▶ [PROBLEM]: Please reproduce every record exactly as written, leaving out the pictures.

▶ [DATA SUPPLIED]:

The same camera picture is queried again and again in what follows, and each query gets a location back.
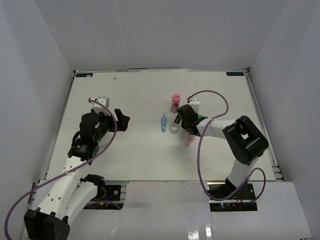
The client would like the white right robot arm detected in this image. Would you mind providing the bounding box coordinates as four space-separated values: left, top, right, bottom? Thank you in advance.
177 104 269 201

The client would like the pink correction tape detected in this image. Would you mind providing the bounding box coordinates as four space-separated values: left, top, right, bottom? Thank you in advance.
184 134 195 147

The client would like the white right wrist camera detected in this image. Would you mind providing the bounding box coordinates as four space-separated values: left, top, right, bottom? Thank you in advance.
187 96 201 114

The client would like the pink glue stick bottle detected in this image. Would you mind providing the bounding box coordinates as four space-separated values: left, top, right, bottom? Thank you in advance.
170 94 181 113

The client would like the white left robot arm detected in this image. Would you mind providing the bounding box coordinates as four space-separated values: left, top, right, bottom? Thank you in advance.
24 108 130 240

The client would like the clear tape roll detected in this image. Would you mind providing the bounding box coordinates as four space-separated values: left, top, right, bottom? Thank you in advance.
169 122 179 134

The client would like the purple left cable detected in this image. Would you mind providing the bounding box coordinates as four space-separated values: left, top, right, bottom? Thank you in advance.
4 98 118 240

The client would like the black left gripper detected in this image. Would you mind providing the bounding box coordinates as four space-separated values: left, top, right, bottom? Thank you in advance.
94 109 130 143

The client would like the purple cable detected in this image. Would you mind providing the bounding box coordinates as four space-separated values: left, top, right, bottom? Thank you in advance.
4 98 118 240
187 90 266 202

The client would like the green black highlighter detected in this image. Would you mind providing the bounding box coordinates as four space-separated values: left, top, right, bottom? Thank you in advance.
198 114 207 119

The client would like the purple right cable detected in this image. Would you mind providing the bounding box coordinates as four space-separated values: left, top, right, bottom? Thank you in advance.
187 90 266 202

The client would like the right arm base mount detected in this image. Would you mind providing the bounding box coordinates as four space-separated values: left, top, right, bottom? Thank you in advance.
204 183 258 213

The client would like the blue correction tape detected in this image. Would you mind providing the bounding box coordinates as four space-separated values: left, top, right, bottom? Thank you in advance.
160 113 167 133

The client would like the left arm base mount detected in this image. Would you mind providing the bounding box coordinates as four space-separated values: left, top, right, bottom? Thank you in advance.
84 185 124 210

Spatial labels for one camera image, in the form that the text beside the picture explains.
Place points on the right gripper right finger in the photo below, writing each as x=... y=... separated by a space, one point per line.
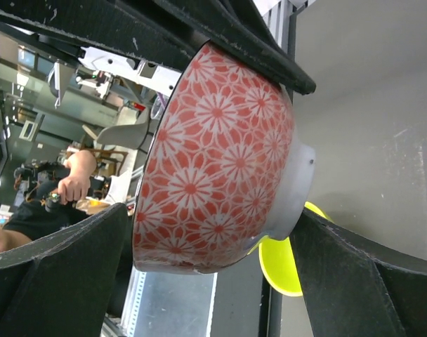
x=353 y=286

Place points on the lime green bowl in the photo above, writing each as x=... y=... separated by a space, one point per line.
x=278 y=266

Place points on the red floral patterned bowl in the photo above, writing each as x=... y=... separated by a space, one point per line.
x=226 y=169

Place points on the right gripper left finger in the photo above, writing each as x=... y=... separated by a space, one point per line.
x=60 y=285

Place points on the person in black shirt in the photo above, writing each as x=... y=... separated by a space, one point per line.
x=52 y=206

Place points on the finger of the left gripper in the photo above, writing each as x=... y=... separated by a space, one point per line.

▶ [PROBLEM SOLUTION]:
The same camera picture is queried again and again in what follows, and each query gets a location back.
The client would like the white right robot arm detected in this image. Would you mind providing the bounding box coordinates as four space-separated values: left, top, right, bottom? Thank you in advance.
177 104 269 201

The client would like the pink correction tape detected in this image. Would you mind providing the bounding box coordinates as four space-separated values: left, top, right, bottom? Thank you in advance.
184 134 195 147

The client would like the white right wrist camera detected in this image. Would you mind providing the bounding box coordinates as four space-separated values: left, top, right, bottom? Thank you in advance.
187 96 201 114

The client would like the pink glue stick bottle detected in this image. Would you mind providing the bounding box coordinates as four space-separated values: left, top, right, bottom? Thank you in advance.
170 94 181 113

The client would like the white left robot arm detected in this image. Would you mind providing the bounding box coordinates as four space-separated values: left, top, right, bottom? Thank you in advance.
24 108 130 240

The client would like the clear tape roll detected in this image. Would you mind providing the bounding box coordinates as four space-separated values: left, top, right, bottom? Thank you in advance.
169 122 179 134

The client would like the purple left cable detected in this image. Would you mind providing the bounding box coordinates as four space-separated values: left, top, right, bottom? Thank you in advance.
4 98 118 240

The client would like the black left gripper detected in this image. Would you mind providing the bounding box coordinates as four space-separated values: left, top, right, bottom? Thank you in advance.
94 109 130 143

The client would like the purple cable detected in this image. Would you mind providing the bounding box coordinates as four space-separated values: left, top, right, bottom? Thank you in advance.
4 98 118 240
187 90 266 202

The client would like the green black highlighter detected in this image. Would you mind providing the bounding box coordinates as four space-separated values: left, top, right, bottom? Thank you in advance.
198 114 207 119

The client would like the purple right cable detected in this image. Would you mind providing the bounding box coordinates as four space-separated values: left, top, right, bottom? Thank you in advance.
187 90 266 202

The client would like the right arm base mount detected in this image. Would you mind providing the bounding box coordinates as four space-separated values: left, top, right, bottom? Thank you in advance.
204 183 258 213

The client would like the blue correction tape detected in this image. Would you mind providing the bounding box coordinates as four space-separated values: left, top, right, bottom? Thank you in advance.
160 113 167 133

The client would like the left arm base mount detected in this image. Would you mind providing the bounding box coordinates as four space-separated values: left, top, right, bottom? Thank you in advance.
84 185 124 210

Spatial labels for one camera image, in the form that the text beside the picture explains.
Place points on the right gripper right finger in the photo below, writing each as x=... y=... separated by a space, one point per line.
x=353 y=286

Place points on the lime green bowl in the photo above, writing each as x=... y=... separated by a space, one point per line.
x=278 y=266

Place points on the red floral patterned bowl in the photo above, writing each as x=... y=... separated by a space, one point per line.
x=226 y=169

Place points on the right gripper left finger in the photo above, writing each as x=... y=... separated by a space, one point per line.
x=60 y=285

Place points on the person in black shirt in the photo above, writing each as x=... y=... separated by a space, one point per line.
x=52 y=206

Place points on the finger of the left gripper in the photo above, writing each as x=... y=... separated by a space, one point per line.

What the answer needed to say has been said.